#### What you need to do:
Only an exact copy of the listing below will do.

#### Recorded information:

☆ ☆ ☆ ☆

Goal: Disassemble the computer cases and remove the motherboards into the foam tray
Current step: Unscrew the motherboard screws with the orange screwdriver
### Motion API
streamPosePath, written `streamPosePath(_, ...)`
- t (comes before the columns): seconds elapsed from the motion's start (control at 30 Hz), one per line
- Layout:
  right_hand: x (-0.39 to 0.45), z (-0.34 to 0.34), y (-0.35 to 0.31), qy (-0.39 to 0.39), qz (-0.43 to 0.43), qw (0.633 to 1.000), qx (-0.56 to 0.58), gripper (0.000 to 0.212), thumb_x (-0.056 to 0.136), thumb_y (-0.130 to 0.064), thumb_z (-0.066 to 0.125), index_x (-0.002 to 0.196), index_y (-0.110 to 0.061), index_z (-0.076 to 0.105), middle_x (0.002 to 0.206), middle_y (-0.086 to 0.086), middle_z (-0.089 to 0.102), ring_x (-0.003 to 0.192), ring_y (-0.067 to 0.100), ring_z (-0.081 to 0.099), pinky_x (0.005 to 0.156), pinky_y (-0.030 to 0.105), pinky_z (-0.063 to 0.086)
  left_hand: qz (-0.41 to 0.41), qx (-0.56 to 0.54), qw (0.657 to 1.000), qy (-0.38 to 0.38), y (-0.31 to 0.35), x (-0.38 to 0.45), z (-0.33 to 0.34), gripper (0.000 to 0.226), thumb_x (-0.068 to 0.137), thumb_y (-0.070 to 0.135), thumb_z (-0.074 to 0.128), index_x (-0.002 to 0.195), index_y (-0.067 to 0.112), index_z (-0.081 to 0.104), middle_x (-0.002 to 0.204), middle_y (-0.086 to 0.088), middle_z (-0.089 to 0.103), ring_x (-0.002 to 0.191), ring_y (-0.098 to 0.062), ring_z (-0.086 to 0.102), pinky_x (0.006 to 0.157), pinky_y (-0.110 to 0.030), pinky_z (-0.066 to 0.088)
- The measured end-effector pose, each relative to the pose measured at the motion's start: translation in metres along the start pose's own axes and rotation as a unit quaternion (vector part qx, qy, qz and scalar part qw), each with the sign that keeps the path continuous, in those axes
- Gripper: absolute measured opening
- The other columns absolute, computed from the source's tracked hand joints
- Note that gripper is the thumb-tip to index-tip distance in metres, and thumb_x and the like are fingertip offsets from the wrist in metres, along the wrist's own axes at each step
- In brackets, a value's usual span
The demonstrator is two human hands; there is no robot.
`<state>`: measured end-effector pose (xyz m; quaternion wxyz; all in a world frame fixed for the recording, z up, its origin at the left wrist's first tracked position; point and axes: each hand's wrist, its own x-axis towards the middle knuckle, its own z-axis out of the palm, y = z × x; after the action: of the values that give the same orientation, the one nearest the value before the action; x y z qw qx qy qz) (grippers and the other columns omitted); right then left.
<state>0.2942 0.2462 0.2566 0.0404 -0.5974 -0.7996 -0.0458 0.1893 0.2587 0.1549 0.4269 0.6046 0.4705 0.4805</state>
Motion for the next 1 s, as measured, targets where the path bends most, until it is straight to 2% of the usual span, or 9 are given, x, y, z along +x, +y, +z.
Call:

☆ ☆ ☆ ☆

#### Response:
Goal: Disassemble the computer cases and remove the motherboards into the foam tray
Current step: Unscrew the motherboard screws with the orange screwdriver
### Motion API
streamPosePath, written `streamPosePath(_, ...)`
- t (comes before the columns): seconds elapsed from the motion's start (control at 30 Hz), one per line
- Layout:
  right_hand: x (-0.39 to 0.45), z (-0.34 to 0.34), y (-0.35 to 0.31), qy (-0.39 to 0.39), qz (-0.43 to 0.43), qw (0.633 to 1.000), qx (-0.56 to 0.58), gripper (0.000 to 0.212), thumb_x (-0.056 to 0.136), thumb_y (-0.130 to 0.064), thumb_z (-0.066 to 0.125), index_x (-0.002 to 0.196), index_y (-0.110 to 0.061), index_z (-0.076 to 0.105), middle_x (0.002 to 0.206), middle_y (-0.086 to 0.086), middle_z (-0.089 to 0.102), ring_x (-0.003 to 0.192), ring_y (-0.067 to 0.100), ring_z (-0.081 to 0.099), pinky_x (0.005 to 0.156), pinky_y (-0.030 to 0.105), pinky_z (-0.063 to 0.086)
  left_hand: qz (-0.41 to 0.41), qx (-0.56 to 0.54), qw (0.657 to 1.000), qy (-0.38 to 0.38), y (-0.31 to 0.35), x (-0.38 to 0.45), z (-0.33 to 0.34), gripper (0.000 to 0.226), thumb_x (-0.068 to 0.137), thumb_y (-0.070 to 0.135), thumb_z (-0.074 to 0.128), index_x (-0.002 to 0.195), index_y (-0.067 to 0.112), index_z (-0.081 to 0.104), middle_x (-0.002 to 0.204), middle_y (-0.086 to 0.088), middle_z (-0.089 to 0.103), ring_x (-0.002 to 0.191), ring_y (-0.098 to 0.062), ring_z (-0.086 to 0.102), pinky_x (0.006 to 0.157), pinky_y (-0.110 to 0.030), pinky_z (-0.066 to 0.088)
- The measured end-effector pose, each relative to the pose measured at the motion's start: translation in metres along the start pose's own axes and rotation as a unit quaternion (vector part qx, qy, qz and scalar part qw), each with the sign that keeps the path continuous, in those axes
- Gripper: absolute measured opening
- The other columns absolute, computed from the source's tracked hand joints
- Note that gripper is the thumb-tip to index-tip distance in metres, and thumb_x and the like are fingertip offsets from the wrist in metres, along the wrist's own axes at each step
- In brackets, a value's usual span
The demonstrator is two human hands; there is no robot.
`<state>`: measured end-effector pose (xyz m; quaternion wxyz; all in a world frame fixed for the recording, z up, its origin at the left wrist's first tracked position; point and axes: each hand's wrist, its own x-axis towards the middle knuckle, its own z-axis out of the palm, y = z × x; after the action: of the values that give the same orientation, the one nearest the value before the action; x y z qw qx qy qz) (grippers and the other columns omitted); right then left.
<state>0.2942 0.2462 0.2566 0.0404 -0.5974 -0.7996 -0.0458 0.1893 0.2587 0.1549 0.4269 0.6046 0.4705 0.4805</state>
Motion for the next 1 s, as measured, targets where the path bends most, until it is straight to 2% of the usual span, or 9 are given, x, y, z along +x, +y, +z.
Call:

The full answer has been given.